Scan the lines below for the string "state" and copy every one that has it.

#####

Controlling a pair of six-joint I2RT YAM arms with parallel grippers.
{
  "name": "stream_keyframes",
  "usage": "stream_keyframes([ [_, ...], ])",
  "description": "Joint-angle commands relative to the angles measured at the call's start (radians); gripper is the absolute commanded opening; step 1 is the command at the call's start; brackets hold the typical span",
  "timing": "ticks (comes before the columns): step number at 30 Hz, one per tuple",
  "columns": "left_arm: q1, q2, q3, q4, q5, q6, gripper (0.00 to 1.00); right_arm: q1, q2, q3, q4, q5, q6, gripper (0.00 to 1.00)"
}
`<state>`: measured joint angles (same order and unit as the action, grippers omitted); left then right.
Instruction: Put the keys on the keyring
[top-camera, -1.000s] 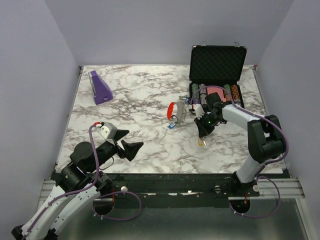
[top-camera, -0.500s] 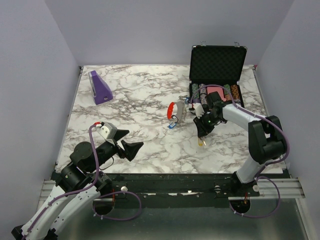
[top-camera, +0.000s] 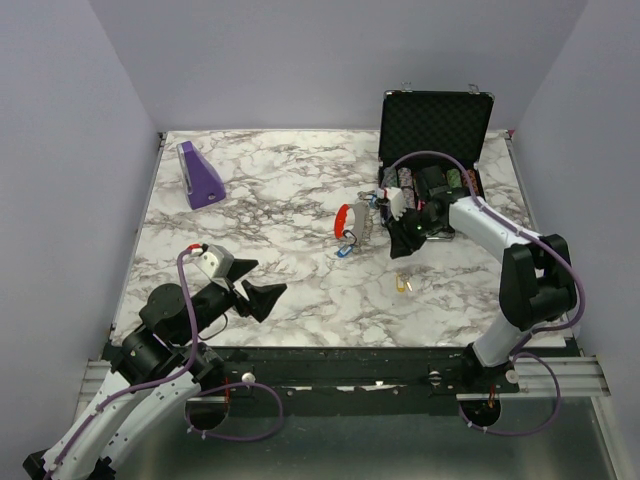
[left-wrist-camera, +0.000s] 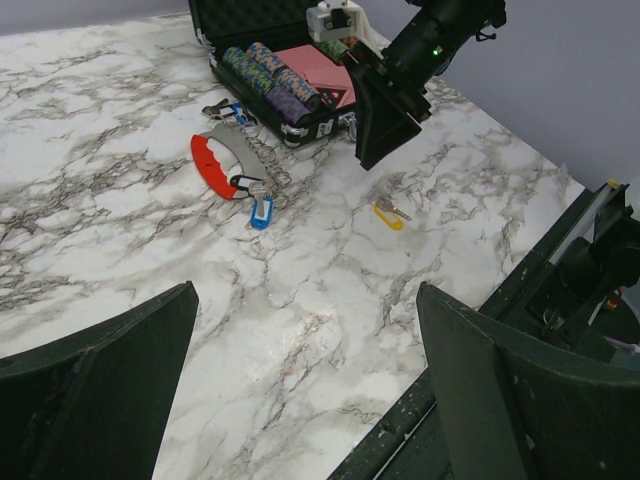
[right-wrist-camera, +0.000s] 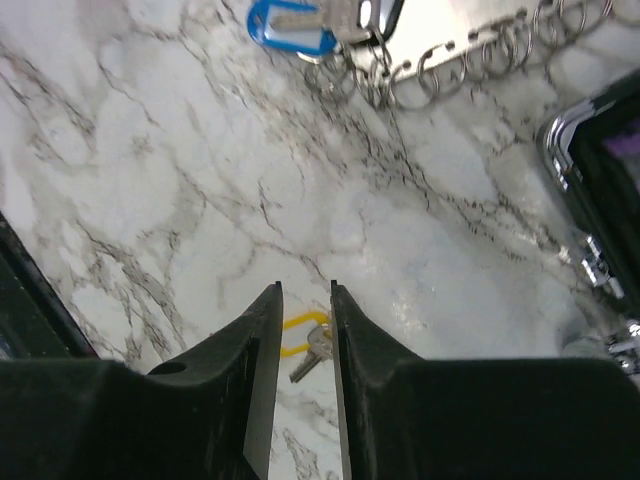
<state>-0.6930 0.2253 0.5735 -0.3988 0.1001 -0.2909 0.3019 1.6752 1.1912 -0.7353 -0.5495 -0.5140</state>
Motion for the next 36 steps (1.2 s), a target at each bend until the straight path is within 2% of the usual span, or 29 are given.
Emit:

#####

- **TASK RESPONSE**:
`<state>`: measured joint angles (same order and unit as the action, grippers omitted); left then right.
<state>-0.6930 0.2253 0.5735 -0.3988 0.1001 -0.2909 0.3019 1.6752 1.1912 -0.7353 -0.5495 -0.5140</state>

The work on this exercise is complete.